* Try it *
Would you transcribe exactly the lines from the beginning of the records below through the line with "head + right", both included, omitting the pictures?

Stored items from a collection:

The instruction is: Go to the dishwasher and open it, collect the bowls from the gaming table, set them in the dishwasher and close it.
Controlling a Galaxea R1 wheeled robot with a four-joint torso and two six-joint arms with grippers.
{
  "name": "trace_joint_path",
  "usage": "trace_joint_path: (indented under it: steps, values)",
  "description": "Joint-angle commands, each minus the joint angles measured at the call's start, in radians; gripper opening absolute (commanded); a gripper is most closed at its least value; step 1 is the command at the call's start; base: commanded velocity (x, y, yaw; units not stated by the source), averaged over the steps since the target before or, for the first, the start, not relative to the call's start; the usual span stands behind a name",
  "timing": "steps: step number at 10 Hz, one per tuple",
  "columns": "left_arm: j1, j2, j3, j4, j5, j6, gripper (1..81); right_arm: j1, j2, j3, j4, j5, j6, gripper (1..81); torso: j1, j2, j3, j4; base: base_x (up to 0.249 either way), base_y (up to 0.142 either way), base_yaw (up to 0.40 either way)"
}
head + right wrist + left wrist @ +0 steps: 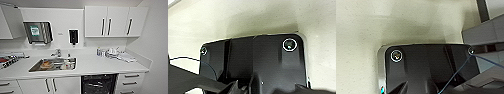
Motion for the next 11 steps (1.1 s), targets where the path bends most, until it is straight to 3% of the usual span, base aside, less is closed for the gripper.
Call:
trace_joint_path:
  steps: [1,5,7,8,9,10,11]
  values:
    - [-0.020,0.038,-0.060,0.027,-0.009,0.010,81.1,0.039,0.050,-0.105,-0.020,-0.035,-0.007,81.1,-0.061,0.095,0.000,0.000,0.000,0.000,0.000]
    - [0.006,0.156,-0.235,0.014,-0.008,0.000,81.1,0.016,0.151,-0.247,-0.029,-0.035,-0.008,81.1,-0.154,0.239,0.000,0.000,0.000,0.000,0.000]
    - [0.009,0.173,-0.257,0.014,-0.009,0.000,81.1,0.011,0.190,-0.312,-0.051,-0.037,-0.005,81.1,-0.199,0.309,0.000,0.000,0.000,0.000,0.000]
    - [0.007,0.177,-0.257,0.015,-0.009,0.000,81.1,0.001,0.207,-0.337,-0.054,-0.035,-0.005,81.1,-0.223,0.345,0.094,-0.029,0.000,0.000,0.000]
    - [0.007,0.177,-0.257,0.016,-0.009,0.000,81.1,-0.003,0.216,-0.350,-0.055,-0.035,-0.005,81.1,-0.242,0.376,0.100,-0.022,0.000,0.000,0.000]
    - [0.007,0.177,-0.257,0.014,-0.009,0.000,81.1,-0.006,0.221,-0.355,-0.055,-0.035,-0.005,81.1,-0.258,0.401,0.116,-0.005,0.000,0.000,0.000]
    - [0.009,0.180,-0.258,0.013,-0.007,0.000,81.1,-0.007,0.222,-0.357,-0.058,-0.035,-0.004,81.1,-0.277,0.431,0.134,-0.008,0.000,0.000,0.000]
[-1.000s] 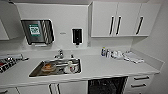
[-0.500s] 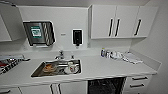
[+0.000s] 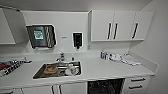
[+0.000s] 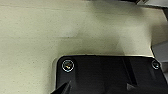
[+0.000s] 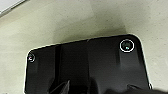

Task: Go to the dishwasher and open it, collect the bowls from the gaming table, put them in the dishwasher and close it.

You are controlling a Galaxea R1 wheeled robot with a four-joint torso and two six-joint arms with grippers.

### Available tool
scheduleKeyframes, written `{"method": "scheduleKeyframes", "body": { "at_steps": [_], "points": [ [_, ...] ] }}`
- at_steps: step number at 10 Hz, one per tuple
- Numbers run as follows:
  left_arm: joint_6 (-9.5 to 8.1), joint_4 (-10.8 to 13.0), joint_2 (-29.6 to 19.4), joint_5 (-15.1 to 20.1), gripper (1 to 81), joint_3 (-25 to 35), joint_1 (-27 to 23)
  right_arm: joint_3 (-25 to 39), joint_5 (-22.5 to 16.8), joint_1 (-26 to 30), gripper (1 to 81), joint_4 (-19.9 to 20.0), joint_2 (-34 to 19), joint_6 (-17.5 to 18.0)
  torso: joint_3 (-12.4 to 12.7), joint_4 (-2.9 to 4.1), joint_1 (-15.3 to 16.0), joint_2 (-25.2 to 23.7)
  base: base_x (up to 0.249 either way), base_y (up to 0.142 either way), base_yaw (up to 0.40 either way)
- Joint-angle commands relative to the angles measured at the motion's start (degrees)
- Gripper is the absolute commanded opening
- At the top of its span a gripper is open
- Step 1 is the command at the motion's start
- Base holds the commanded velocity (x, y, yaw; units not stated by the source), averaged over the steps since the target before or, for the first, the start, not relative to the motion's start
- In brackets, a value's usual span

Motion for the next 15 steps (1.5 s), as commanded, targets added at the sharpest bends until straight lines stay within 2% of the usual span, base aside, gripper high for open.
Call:
{"method": "scheduleKeyframes", "body": {
  "at_steps": [1,2,4,8,9,12,15],
  "points": [
    [0.31,0.35,-0.77,2.23,81.1,-0.16,-2.84,0.04,-3.66,3.52,81.1,-0.23,-0.10,-0.39,3.81,0.00,-3.56,5.53,0.000,0.000,0.000],
    [0.31,0.27,-0.69,2.15,81.1,-0.16,-2.84,0.04,-3.66,3.52,81.1,-0.23,-0.10,-0.40,1.07,0.00,-4.85,7.50,0.000,0.000,0.000],
    [0.31,0.27,-0.69,2.15,81.1,-0.16,-2.84,0.04,-3.66,3.61,81.1,-0.23,-0.02,-0.40,2.62,0.00,-7.54,11.52,0.000,0.000,0.000],
    [0.31,0.00,-0.69,2.15,81.1,-0.16,-2.75,0.04,-3.66,3.70,81.1,-0.23,0.25,-0.40,3.00,0.00,-12.59,19.37,0.000,0.000,0.000],
    [0.31,0.00,-0.69,2.15,81.1,-0.16,-2.75,0.04,-3.66,3.70,81.1,-0.23,0.34,-0.48,3.00,0.00,-10.36,15.89,0.000,0.000,0.000],
    [0.31,0.00,-0.77,2.15,81.1,-0.16,-2.75,0.04,-3.66,3.61,81.1,-0.23,0.43,-0.48,3.00,0.00,-12.55,19.21,0.000,0.000,0.000],
    [0.31,0.00,-0.69,2.15,81.1,-0.16,-2.75,0.04,-3.66,3.61,81.1,-1.03,0.43,-0.40,7.01,0.00,-12.70,19.38,0.000,0.000,0.000]
  ]
}}
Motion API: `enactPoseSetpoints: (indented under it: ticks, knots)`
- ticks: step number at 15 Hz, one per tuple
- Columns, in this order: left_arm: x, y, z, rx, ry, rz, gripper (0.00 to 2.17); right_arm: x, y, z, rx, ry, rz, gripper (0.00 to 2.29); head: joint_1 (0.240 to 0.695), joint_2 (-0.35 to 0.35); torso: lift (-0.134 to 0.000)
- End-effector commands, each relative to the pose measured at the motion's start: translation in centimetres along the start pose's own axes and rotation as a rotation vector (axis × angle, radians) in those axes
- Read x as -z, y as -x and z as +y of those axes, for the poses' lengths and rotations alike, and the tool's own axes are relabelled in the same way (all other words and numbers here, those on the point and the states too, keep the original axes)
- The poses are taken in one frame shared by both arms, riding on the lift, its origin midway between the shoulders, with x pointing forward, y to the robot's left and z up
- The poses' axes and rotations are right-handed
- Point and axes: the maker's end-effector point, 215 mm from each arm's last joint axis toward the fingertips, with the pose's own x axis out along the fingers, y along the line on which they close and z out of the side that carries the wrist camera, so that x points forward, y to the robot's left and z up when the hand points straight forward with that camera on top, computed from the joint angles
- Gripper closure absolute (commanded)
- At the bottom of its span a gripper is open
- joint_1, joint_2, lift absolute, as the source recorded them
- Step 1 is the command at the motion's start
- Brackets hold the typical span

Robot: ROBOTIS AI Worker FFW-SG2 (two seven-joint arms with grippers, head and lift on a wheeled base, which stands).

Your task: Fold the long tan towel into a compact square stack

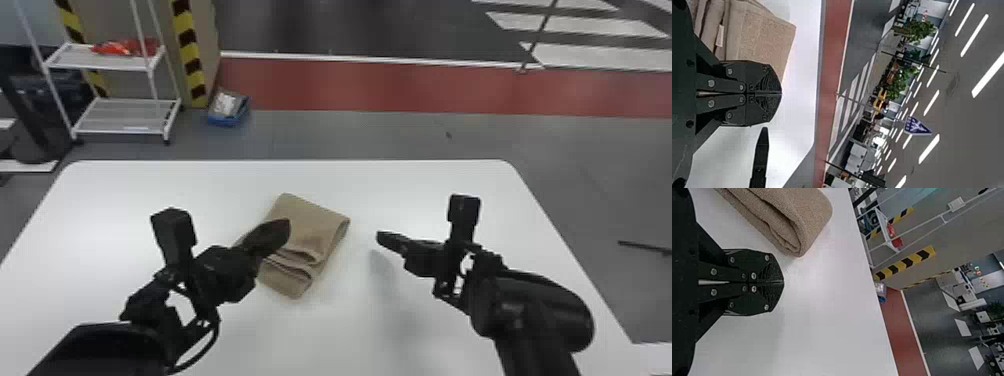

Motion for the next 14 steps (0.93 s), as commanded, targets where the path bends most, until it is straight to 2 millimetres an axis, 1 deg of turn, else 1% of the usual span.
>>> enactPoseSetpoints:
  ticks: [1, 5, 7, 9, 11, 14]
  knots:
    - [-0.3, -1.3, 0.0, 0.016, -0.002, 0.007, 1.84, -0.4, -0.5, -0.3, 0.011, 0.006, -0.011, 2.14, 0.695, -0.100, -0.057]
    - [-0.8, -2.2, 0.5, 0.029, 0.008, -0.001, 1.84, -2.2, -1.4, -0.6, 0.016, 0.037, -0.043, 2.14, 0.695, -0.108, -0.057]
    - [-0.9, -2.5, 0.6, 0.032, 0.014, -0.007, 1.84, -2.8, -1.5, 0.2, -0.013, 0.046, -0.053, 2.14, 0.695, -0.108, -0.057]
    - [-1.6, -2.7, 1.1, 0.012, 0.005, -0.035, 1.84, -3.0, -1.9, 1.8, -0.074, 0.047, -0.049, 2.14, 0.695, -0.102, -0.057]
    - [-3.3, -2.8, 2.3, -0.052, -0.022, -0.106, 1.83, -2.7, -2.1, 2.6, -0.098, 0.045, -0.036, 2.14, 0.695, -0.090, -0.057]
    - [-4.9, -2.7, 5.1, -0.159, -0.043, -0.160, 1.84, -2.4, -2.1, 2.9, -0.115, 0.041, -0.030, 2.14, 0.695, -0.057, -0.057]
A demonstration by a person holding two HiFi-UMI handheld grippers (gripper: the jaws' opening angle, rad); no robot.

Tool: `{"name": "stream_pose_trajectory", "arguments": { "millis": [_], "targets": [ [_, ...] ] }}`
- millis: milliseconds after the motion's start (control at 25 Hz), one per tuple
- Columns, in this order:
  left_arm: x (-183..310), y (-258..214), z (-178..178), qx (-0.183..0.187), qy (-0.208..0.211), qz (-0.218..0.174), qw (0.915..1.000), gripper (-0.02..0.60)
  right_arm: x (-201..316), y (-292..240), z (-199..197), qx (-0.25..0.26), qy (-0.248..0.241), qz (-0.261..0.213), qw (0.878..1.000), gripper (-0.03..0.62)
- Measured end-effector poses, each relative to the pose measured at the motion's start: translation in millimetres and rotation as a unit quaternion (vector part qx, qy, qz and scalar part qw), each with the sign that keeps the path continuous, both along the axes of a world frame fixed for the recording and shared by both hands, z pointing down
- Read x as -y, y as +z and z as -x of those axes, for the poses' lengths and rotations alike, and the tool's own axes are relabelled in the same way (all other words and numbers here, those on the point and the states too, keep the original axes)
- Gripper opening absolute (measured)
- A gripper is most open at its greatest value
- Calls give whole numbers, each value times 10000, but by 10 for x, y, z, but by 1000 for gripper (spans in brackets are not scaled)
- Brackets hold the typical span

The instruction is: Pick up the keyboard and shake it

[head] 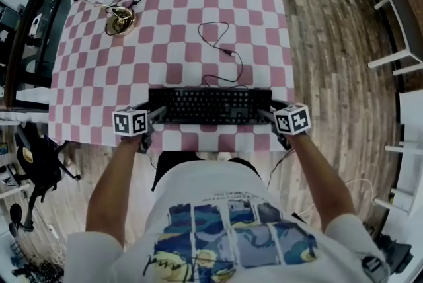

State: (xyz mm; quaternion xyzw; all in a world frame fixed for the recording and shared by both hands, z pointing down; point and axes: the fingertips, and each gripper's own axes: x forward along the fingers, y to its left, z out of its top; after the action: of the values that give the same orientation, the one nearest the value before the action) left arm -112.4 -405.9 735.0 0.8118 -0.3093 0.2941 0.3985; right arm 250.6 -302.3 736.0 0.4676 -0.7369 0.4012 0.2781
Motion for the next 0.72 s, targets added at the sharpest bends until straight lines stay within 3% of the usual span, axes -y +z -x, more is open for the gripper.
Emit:
{"name": "stream_pose_trajectory", "arguments": {
  "millis": [400, 720],
  "targets": [
    [174, -608, -48, -14, -257, -1018, 9945, 284, 199, -559, -133, -273, -73, -943, 9951, 239],
    [305, -1235, -13, -154, -470, -1722, 9838, 284, 548, -1318, -138, -820, -460, -2004, 9752, 238]
  ]
}}
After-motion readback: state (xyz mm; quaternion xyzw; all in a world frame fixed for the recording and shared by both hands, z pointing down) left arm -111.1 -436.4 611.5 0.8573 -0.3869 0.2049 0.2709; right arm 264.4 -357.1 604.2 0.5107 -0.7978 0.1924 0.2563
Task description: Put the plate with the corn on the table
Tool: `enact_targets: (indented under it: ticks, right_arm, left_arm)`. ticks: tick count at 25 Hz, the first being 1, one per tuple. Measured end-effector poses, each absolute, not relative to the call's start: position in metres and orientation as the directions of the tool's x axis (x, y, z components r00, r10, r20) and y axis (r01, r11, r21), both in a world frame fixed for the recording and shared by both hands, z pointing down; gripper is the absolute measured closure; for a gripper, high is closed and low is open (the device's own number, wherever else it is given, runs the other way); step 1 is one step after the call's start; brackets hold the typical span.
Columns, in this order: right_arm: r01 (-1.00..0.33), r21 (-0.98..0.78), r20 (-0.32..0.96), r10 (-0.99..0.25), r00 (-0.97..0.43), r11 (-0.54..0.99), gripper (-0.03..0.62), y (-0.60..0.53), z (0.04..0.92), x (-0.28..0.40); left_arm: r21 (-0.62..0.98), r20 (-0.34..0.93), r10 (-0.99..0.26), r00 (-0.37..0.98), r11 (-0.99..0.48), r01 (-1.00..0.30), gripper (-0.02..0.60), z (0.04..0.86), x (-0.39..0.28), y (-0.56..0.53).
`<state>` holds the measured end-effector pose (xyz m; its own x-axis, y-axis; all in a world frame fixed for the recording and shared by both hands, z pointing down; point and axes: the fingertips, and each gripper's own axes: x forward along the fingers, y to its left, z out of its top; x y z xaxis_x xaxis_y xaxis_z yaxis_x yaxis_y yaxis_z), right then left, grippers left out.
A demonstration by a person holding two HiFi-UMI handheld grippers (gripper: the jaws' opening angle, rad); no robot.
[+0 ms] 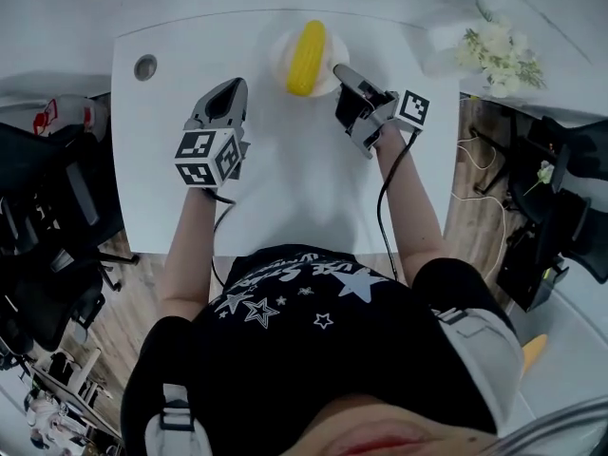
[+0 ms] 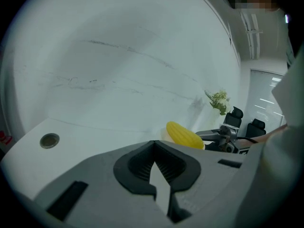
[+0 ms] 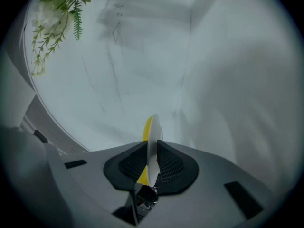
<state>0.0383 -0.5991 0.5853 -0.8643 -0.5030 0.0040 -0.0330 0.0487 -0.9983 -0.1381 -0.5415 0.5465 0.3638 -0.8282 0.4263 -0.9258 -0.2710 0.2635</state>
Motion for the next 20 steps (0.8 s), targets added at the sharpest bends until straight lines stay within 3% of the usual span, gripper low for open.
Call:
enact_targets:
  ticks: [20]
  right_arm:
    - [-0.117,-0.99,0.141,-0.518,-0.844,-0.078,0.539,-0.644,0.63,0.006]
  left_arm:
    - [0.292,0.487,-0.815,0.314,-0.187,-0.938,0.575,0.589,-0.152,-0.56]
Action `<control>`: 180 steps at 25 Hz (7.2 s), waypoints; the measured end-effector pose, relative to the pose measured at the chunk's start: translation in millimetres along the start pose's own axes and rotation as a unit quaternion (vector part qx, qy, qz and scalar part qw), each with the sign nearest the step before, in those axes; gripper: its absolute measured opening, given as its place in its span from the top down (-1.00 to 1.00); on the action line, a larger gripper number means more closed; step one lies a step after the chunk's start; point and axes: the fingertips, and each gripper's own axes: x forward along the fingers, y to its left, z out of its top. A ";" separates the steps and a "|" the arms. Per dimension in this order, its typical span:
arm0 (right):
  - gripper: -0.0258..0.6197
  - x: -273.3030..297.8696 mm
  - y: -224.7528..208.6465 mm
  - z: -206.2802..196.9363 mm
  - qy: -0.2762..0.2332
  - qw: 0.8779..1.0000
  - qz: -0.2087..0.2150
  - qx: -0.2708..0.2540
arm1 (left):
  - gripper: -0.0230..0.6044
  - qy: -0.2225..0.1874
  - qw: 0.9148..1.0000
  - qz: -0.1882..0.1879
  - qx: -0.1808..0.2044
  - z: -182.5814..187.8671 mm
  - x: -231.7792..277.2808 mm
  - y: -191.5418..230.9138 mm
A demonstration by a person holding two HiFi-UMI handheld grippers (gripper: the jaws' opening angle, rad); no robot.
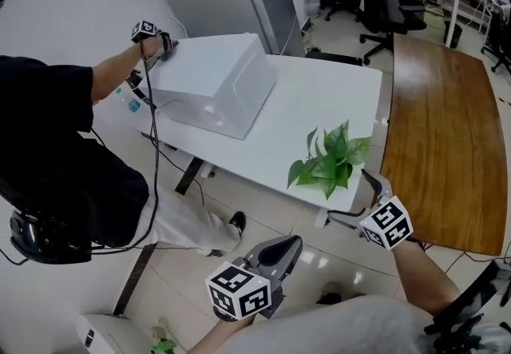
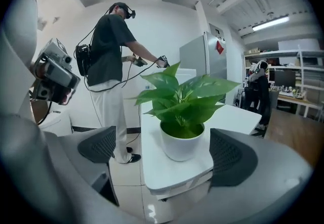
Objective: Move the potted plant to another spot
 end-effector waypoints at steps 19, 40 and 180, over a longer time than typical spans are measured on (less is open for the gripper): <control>-0.89 82.5 -35.7 -21.5 0.012 1.000 -0.026 0.007 | 0.94 0.000 0.999 0.040 -0.013 -1.2 -19.5 49.0; -0.54 79.2 -44.5 -17.0 -0.011 0.999 -0.029 0.010 | 0.94 -0.003 0.999 0.042 -0.011 3.6 -6.9 53.5; 0.91 -444.1 279.3 -27.2 -0.139 0.963 -0.156 0.170 | 0.94 0.048 0.956 -0.276 0.086 -129.5 -82.5 -311.1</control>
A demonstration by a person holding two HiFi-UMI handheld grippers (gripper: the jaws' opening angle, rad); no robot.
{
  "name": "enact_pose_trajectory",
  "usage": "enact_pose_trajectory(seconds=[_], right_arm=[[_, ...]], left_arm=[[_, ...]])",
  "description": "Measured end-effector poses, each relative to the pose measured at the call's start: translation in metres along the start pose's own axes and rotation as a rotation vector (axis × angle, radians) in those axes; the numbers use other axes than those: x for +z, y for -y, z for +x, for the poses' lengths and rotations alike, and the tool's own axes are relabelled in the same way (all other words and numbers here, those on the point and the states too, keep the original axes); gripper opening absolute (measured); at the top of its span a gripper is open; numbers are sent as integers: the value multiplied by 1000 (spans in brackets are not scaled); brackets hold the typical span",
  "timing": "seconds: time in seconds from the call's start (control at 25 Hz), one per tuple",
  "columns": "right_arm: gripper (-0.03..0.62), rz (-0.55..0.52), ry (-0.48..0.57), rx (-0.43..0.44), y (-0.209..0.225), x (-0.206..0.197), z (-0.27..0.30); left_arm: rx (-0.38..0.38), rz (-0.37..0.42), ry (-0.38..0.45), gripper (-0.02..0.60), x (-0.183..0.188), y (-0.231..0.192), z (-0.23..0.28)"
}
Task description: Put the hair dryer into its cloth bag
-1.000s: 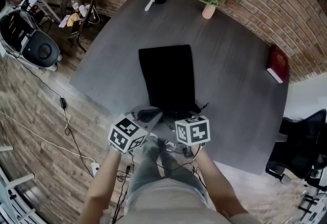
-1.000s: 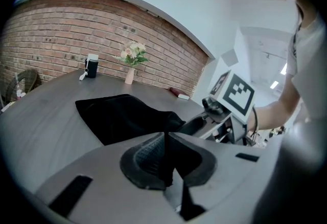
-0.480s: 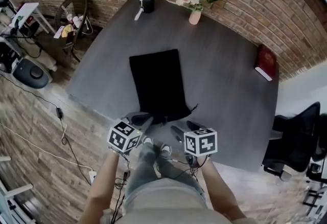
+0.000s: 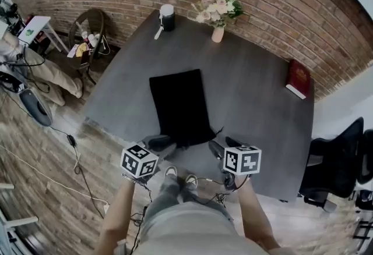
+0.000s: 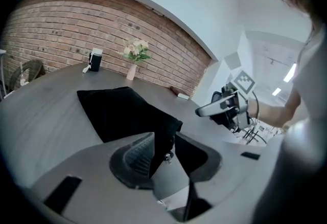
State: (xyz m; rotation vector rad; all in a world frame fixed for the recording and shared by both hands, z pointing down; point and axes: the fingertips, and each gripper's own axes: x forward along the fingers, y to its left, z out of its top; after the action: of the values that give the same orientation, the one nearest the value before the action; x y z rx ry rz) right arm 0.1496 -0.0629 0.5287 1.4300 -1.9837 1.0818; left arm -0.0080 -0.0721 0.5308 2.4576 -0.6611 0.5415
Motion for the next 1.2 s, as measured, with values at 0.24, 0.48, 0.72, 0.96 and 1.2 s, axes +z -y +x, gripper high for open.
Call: enact_pose_trajectory(seconds=[0.24, 0.48, 0.72, 0.96, 1.2], right_arm=[[269, 24, 129, -27, 20, 46, -23], [226, -15, 337, -89, 32, 107, -67], [163, -84, 599, -262, 48, 156, -134], [90, -66, 843, -451, 73, 177, -210], [-3, -10, 964, -605, 98, 169, -268]], left_arm=[[-52, 31, 54, 107, 28, 23, -21], [68, 90, 284, 107, 113, 17, -51], [319, 133, 592, 104, 215, 0, -102], [460, 151, 816, 47, 290, 0, -151], [500, 174, 828, 15, 303, -6, -154]])
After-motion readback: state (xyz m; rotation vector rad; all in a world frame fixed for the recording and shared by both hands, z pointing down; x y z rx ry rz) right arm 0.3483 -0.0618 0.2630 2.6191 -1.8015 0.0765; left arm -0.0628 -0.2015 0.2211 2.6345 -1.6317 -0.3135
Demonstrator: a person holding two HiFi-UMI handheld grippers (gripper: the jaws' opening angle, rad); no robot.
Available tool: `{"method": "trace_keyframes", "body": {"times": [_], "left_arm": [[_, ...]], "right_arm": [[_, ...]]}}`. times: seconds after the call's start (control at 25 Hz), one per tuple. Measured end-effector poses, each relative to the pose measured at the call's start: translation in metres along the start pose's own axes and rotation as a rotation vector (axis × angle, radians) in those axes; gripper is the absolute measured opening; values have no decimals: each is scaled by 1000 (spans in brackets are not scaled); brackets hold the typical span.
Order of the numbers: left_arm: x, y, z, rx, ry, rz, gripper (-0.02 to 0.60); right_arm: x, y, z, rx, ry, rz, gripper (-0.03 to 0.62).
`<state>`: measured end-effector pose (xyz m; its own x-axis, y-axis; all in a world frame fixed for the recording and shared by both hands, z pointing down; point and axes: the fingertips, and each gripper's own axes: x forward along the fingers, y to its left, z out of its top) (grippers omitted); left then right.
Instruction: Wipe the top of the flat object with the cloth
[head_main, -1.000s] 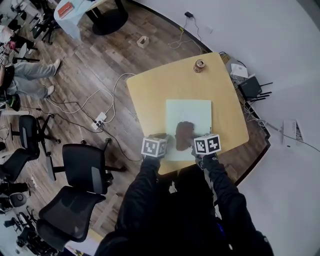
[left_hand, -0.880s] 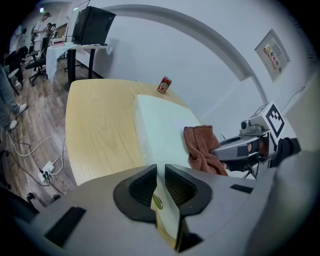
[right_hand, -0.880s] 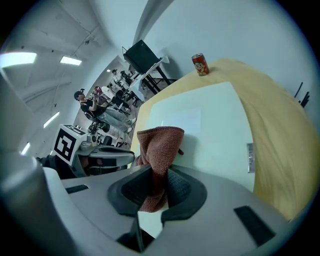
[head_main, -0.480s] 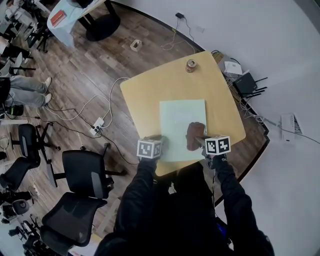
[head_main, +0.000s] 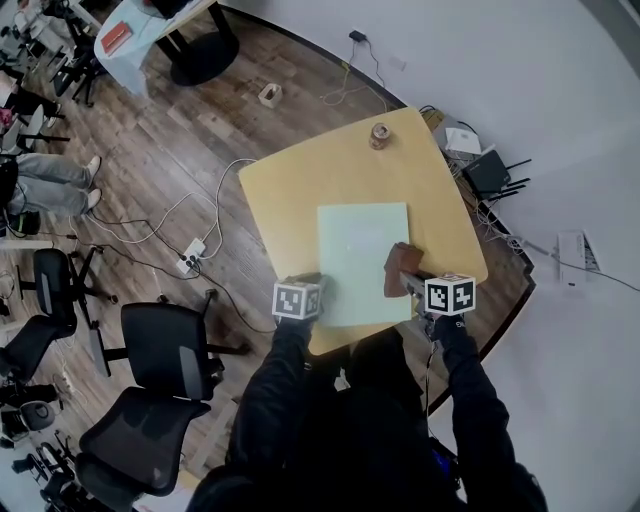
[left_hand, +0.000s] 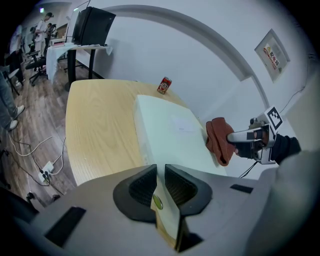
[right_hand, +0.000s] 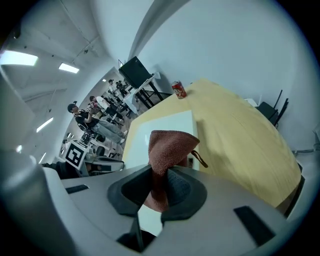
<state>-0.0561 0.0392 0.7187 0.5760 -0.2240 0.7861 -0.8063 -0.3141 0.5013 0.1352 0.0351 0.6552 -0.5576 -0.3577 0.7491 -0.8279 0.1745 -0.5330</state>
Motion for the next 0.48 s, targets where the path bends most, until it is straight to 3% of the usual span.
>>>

* Answer space *
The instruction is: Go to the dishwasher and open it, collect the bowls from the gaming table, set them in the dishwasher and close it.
Controlling a Galaxea R1 wheeled robot with a four-joint torso and two six-joint arms with grippers.
{
  "name": "trace_joint_path",
  "usage": "trace_joint_path: (indented under it: steps, values)",
  "description": "Joint-angle commands, each minus the joint angles measured at the call's start, in radians; gripper opening absolute (commanded); a gripper is most closed at its least value; step 1 is the command at the call's start; base: commanded velocity (x, y, yaw; units not stated by the source), averaged over the steps since the target before or, for the first, the start, not relative to the call's start; the usual span stands behind a name",
  "timing": "steps: step number at 10 Hz, one per tuple",
  "columns": "left_arm: j1, j2, j3, j4, j5, j6, gripper (1..81); right_arm: j1, j2, j3, j4, j5, j6, gripper (1..81); torso: j1, j2, j3, j4; base: base_x (up to 0.249 either way), base_y (up to 0.142 either way), base_yaw (up to 0.40 either way)"
}
head + right wrist + left wrist @ +0 steps: 

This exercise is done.